For Endurance and Cardiovascular Health
Stick to a low-to-moderate setting (3-5). This lets you focus on a high stroke rate and sustained effort. Your breathing and heart rate should be elevated, but you should be able to hold a conversation. This builds a strong aerobic base.
The Step-by-Step Guide to Your First Proper Session
- Set the damper to 3 or 4. Resist the urge to put it on 10!
- Strap your feet in securely, but not to tight.
- Start with arms straight, back leaning slightly forward from the hips.
- Drive back powerfully with your legs first.
- As your legs straighten, swing your torso back to 11 o’clock.
- Finally, pull the handle to your lower ribs.
- Reverse the sequence: arms away, body swings forward, then bend knees.
- Row easy for 5 minutes, focusing on this sequence.
Common Mistakes That Ruin Your Workout Intensity
Setting the damper too high is the biggest error. It leads to slow, jerky strokes that fatigue you quickly and put stress on your lower back. Another mistake is pulling with the arms to early. The power must always come from the leg drive.
- Mistake: Rowing with a rounded back. Keep your spine tall and strong.
- Mistake: Racing the slide. Control the forward movement; don’t collapse back to the catch.
- Mistake: Ignoring the monitor. Pay attention to your stroke rate (spm) and split time (/500m).
How to Measure Your Workout Intensity Effectively
Since resistance isn’t a fixed number, you need other metrics. The rowing monitor is your best friend. Your split time (how long it takes to row 500 meters) is a primary intensity gauge. A lower split means you’re working harder. Also, use your heart rate or Rate of Perceived Exertion (RPE).
On a scale of 1 to 10, aim for a 5-6 for steady cardio, and an 8-9 for intervals. Listening to your body is just as important as any number on the screen. If your form starts to suffer, it’s time to lower the intensity or take a break.

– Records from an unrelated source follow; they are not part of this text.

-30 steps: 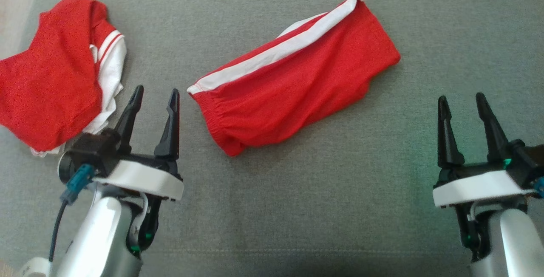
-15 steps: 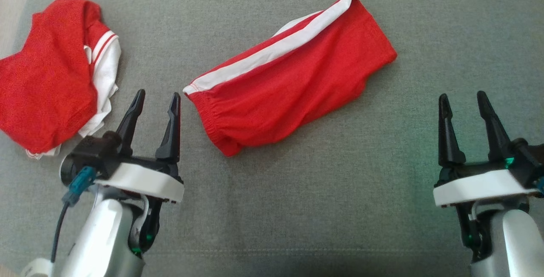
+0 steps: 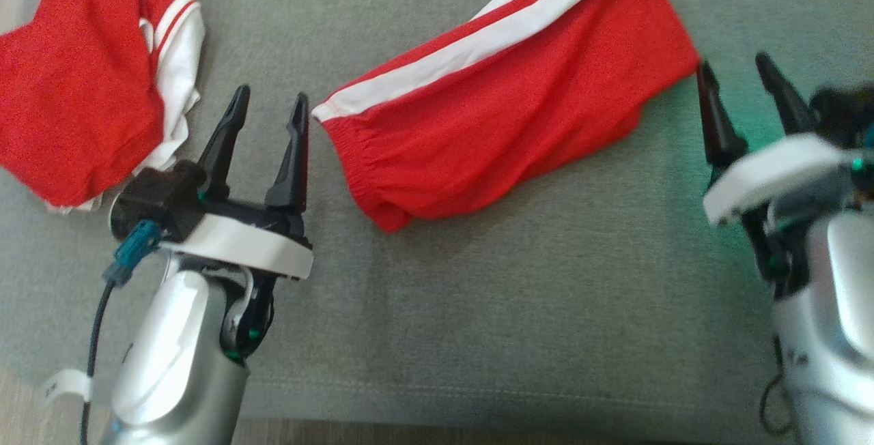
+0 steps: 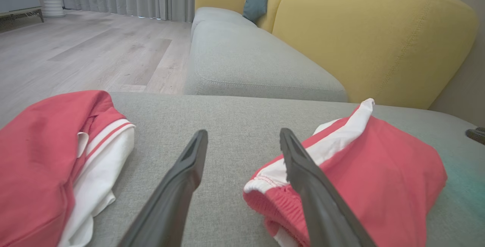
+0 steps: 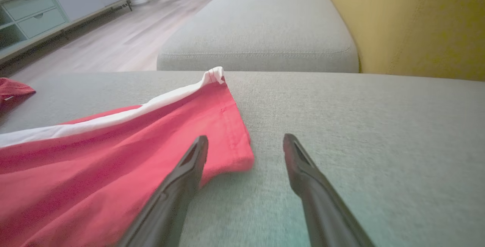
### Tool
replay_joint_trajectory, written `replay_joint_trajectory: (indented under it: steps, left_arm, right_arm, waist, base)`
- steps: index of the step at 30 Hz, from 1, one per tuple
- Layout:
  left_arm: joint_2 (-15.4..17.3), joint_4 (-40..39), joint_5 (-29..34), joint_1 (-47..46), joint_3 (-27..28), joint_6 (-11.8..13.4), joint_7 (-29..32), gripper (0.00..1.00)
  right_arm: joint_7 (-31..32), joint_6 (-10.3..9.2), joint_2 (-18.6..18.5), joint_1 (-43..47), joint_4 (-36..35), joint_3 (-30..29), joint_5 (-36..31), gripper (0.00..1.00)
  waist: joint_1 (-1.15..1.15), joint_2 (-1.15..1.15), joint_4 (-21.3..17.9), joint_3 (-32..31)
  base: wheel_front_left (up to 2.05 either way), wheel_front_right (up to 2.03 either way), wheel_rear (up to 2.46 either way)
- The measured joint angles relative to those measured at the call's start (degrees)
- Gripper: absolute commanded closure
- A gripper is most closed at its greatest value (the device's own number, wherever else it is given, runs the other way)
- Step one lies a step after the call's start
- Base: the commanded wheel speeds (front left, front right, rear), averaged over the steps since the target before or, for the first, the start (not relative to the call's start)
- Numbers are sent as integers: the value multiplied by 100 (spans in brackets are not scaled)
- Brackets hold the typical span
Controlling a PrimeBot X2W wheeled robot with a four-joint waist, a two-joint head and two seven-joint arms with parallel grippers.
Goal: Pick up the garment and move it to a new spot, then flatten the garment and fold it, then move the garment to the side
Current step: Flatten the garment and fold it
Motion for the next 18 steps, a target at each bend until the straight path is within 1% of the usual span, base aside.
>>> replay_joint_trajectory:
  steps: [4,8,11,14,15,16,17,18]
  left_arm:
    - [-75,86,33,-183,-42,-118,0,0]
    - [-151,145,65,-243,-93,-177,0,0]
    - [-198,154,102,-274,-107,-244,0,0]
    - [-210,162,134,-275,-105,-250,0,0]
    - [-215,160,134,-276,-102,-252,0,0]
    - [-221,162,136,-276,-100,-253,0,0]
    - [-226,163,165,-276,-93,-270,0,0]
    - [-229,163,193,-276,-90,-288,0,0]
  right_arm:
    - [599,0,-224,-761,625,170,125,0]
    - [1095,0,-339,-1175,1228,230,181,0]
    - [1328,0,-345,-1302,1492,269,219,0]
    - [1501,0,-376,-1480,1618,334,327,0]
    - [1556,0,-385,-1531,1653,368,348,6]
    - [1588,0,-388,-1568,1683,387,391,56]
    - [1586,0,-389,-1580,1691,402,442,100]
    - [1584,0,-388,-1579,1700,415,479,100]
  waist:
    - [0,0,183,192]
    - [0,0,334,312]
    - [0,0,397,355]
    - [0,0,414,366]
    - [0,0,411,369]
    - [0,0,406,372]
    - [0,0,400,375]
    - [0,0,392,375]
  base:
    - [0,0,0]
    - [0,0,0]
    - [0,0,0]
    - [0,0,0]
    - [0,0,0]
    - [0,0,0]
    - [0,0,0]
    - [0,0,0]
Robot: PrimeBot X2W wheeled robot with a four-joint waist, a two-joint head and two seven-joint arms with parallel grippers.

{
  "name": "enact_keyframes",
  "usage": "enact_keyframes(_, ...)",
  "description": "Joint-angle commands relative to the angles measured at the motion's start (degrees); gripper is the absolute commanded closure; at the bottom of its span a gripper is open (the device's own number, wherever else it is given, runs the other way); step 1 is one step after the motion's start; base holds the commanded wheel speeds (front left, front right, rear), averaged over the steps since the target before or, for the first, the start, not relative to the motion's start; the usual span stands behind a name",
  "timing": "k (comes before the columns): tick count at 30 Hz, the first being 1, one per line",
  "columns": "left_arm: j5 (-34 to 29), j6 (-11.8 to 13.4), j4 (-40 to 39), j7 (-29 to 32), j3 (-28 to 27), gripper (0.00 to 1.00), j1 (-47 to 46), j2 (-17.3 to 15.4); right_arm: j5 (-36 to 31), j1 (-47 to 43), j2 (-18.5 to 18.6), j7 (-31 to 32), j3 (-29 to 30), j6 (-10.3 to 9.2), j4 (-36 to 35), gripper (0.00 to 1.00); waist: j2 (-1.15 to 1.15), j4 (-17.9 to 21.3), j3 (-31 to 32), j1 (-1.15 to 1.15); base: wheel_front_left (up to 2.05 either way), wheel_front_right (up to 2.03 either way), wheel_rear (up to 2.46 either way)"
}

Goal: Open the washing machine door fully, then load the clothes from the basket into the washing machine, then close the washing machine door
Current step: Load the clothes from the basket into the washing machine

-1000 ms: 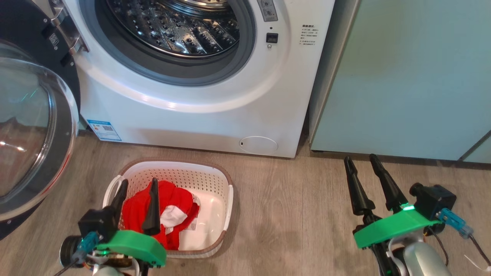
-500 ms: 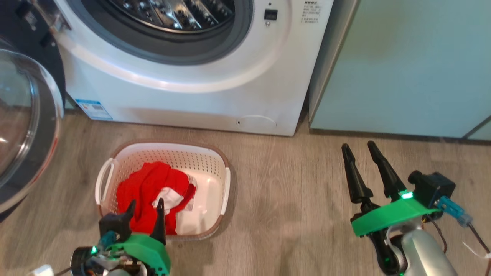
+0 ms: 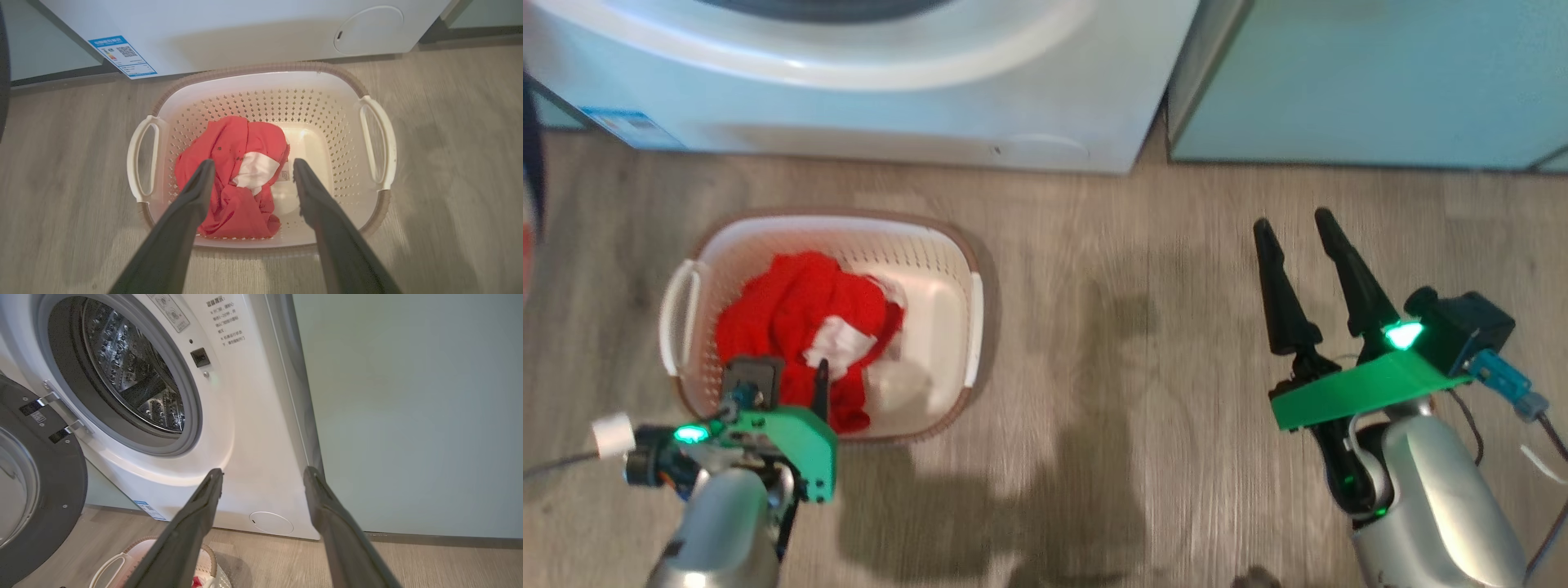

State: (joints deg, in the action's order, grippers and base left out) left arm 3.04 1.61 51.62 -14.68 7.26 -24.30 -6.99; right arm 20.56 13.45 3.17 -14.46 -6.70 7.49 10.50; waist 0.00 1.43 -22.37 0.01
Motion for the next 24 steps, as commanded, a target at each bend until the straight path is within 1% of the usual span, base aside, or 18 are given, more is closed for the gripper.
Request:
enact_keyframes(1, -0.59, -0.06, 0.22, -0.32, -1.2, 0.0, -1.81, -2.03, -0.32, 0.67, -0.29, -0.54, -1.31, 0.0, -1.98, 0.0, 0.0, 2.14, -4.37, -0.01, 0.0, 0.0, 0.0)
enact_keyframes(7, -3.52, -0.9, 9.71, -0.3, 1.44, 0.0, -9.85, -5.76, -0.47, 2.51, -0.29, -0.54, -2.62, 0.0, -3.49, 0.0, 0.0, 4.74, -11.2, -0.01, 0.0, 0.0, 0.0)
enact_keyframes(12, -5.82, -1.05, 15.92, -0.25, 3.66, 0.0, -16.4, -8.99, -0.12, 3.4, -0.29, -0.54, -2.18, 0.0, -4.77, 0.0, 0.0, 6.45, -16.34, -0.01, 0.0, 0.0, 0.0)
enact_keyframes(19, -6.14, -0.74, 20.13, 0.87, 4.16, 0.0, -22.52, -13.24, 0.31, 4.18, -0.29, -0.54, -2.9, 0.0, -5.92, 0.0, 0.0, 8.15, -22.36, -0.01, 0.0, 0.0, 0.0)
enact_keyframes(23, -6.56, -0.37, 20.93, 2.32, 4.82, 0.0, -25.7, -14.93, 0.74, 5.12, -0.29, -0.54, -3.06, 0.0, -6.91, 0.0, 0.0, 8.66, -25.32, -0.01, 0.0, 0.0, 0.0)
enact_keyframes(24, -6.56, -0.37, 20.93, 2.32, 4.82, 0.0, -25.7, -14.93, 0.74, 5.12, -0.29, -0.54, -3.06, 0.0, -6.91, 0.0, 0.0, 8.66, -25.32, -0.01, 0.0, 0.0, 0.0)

Advanced Tips: Using Resistance for Periodized Training
As you progress, you can plan your resistance use. For a base-building phase, use lower drag for high-volume, lower-intensity rows. In a strength phase, incorporate weekly sessions with higher drag for low-stroke-rate power work. Always cycle back to technique-focused, moderate-resistance weeks to reinforce good habits. This structured approach prevents plateaus and keeps you improving.
FAQ: Your Rowing Resistance Questions Answered
Is a higher resistance on the rower better?
Not usually. Higher resistance often leads to slower, inefficient strokes and muscle fatigue. A moderate setting with powerful leg drive is almost always more effective for overall fitness.
What damper setting do Olympic rowers use?
They often train on surprisingly low settings, like 3-5 on the Concept2 scale. This allows them to achieve very high stroke rates and train their cardiovascular system for racing, which is about speed and endurance.
How do I make rowing harder without increasing the damper?
Simply row faster! Increase your stroke rate and push harder with your legs. The monitor will show your split time dropping, confirming the increased intensity. You can also try interval workouts.
Why does my rowing machine feel to easy?
If it feels too easy at a moderate damper, focus on your leg drive and connection. You likely need to apply more power at the beginning of the stroke. Also, check your drag factor—the machine might need maintenance.
Can I use rowing for muscle building?
Yes, but it’s primarily a cardio exercise. To emphasize muscles, incorporate low-stroke-rate, high-resistance intervals (e.g., 20 strong strokes at damper 6-7). But for major muscle growth, weight training is still more effective.
Finding the right resistance on a rowing machine is a personal journey. Start low, focus on flawless technique, and use the monitor to guide your intensity. The most effective workout comes from your effort, not just a lever setting. Experiment with the guidelines here, and you’ll build a stronger, fitter body with every stroke you take.